◆ **Exercise directions**
Pull each line containing "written" out of the listing below.

◆ **Data to process**
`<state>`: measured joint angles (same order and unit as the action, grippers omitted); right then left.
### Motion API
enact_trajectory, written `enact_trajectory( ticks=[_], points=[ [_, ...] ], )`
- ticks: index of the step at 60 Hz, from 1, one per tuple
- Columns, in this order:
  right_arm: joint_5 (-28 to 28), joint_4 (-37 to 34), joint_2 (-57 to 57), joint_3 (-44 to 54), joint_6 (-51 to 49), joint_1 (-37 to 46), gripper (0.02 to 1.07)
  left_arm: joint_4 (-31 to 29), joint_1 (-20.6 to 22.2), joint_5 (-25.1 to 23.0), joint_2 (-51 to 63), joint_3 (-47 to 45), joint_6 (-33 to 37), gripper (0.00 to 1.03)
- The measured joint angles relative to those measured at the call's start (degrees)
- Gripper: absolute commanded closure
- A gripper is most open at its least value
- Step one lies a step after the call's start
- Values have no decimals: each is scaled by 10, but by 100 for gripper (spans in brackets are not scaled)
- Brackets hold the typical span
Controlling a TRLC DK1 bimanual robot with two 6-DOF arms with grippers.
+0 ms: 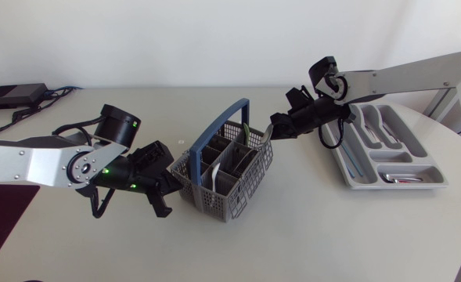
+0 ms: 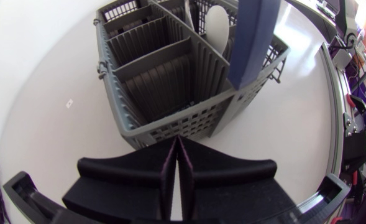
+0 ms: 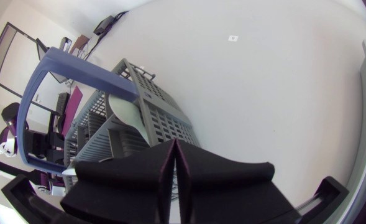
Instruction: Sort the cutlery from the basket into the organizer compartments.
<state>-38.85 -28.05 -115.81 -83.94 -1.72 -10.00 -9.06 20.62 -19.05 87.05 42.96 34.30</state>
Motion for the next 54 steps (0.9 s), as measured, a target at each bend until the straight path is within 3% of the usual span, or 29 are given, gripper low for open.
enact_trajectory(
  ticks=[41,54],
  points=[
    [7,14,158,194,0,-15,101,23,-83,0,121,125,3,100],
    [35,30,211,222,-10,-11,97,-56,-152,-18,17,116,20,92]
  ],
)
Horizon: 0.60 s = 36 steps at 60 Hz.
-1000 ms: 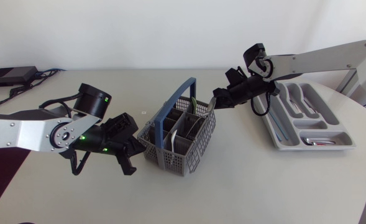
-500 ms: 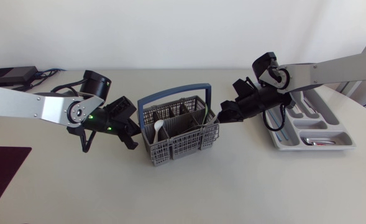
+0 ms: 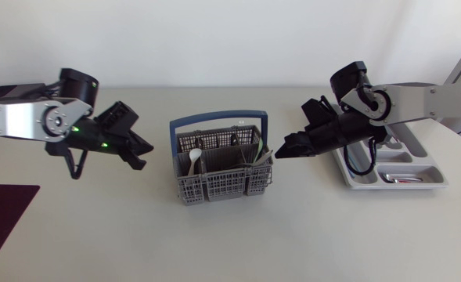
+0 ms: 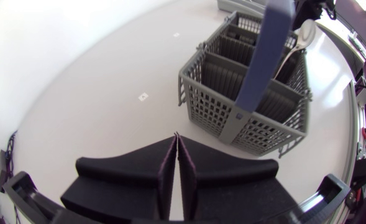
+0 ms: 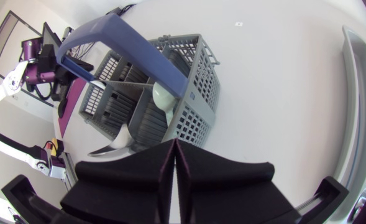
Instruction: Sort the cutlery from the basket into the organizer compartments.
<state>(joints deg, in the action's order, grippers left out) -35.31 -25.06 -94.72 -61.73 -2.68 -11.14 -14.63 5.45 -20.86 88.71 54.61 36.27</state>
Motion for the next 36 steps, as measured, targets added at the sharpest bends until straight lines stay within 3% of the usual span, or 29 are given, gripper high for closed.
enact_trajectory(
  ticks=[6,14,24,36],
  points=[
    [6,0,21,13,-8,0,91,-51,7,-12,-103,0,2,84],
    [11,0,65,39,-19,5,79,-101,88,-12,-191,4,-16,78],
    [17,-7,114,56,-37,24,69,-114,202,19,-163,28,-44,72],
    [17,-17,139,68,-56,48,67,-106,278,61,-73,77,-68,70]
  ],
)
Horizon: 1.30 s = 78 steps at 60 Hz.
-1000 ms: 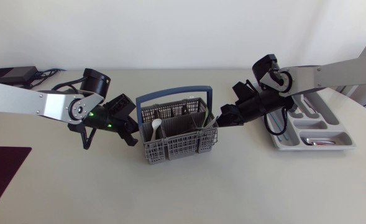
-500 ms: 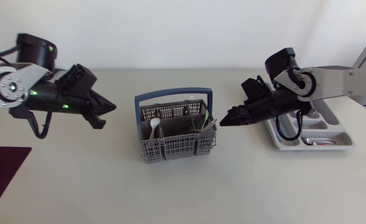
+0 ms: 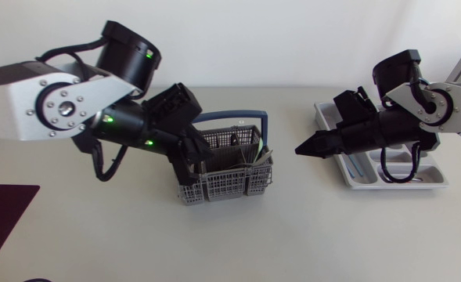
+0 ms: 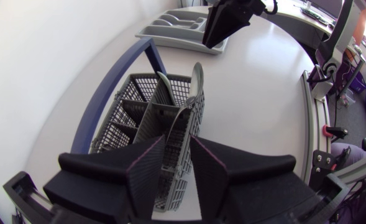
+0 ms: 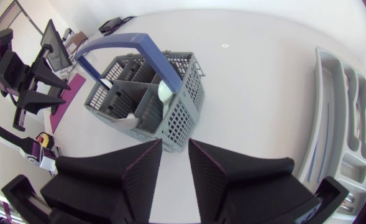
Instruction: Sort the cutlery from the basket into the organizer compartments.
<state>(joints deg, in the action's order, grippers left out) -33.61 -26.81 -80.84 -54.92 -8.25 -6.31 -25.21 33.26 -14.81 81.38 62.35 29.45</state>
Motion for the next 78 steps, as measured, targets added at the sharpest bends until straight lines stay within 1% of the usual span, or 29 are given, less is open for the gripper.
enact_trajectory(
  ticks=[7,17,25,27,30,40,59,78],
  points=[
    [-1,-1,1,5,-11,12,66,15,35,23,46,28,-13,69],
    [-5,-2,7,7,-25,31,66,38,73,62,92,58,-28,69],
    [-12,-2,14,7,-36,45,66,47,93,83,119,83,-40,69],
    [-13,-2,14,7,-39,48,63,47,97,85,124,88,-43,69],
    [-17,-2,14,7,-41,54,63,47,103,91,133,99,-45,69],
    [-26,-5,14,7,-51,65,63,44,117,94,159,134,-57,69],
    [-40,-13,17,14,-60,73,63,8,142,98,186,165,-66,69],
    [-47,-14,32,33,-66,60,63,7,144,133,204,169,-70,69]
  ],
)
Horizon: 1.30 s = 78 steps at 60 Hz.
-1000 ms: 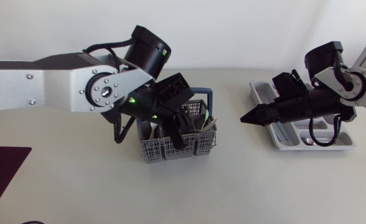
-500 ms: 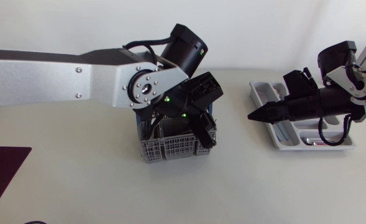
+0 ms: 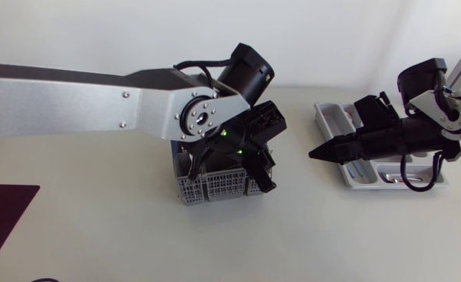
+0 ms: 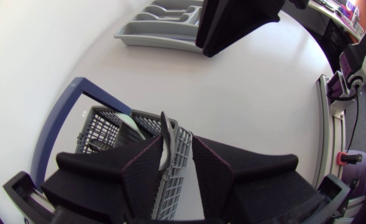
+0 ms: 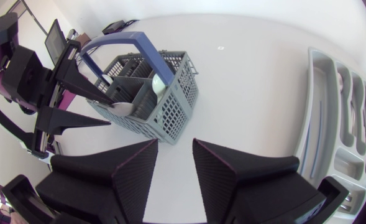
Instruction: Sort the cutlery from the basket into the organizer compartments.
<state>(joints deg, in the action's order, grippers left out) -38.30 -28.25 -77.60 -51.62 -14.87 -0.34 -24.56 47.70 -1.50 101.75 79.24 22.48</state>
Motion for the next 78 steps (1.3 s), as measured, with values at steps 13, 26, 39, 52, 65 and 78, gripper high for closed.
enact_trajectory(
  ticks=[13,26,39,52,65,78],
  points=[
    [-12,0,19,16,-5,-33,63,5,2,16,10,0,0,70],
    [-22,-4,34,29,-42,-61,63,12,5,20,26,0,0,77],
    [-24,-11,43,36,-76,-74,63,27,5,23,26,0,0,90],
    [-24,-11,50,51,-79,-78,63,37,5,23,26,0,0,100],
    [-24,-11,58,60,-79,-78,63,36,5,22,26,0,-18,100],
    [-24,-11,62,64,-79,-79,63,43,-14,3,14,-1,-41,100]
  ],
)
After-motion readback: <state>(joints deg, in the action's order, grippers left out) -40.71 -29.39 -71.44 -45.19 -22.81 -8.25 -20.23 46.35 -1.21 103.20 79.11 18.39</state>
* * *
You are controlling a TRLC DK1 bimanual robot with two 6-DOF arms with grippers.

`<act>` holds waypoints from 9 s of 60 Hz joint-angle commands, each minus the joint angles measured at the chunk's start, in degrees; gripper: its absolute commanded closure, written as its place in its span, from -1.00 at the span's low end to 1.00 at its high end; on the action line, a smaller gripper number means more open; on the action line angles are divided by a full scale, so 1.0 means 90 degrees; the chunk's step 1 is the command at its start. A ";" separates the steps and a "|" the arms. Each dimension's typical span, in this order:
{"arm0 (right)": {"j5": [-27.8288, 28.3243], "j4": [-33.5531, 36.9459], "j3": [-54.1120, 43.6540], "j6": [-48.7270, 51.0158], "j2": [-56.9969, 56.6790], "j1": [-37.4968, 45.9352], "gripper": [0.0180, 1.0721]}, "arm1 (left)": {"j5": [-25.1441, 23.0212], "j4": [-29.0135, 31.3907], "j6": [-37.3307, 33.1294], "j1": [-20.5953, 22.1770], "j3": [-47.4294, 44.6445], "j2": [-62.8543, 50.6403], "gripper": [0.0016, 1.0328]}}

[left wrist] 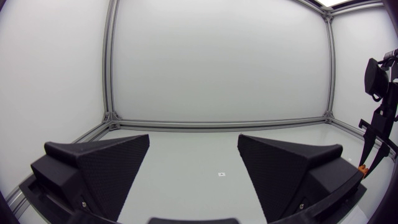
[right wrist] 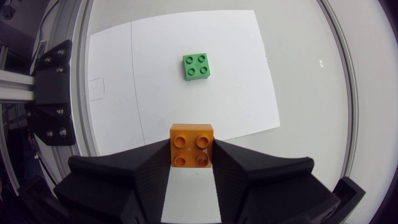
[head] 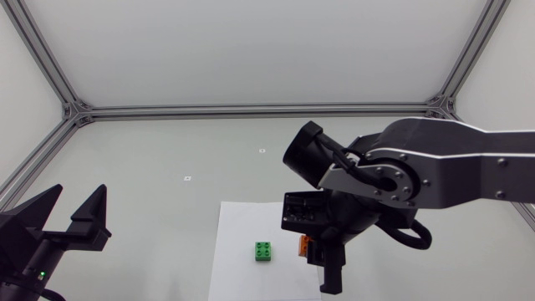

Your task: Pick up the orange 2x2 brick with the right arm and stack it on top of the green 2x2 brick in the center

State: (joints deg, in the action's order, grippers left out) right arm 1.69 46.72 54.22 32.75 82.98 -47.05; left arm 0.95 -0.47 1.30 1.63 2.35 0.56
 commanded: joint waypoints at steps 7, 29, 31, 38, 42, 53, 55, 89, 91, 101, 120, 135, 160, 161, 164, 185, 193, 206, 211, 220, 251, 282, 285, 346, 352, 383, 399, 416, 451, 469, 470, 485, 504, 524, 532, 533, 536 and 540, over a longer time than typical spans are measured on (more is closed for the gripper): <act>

◆ **Response area**
enact_trajectory, written `enact_trajectory( ticks=[_], points=[ [_, ...] ], )`
`<act>` holds waypoints from 9 s of 60 Hz joint-angle commands, each minus the joint angles measured at the chunk's start, in degrees; gripper: its absolute commanded closure, written as its place in its span, from -1.00 at the span's low end to 1.00 at its high end; on the action line, a smaller gripper number means more open; on the action line angles are divided by a full scale, so 1.0 means 90 degrees; the chunk's step 1 is the command at its start. A ";" separates the steps and a "|" the arms. Each dimension's typical span, in this order:

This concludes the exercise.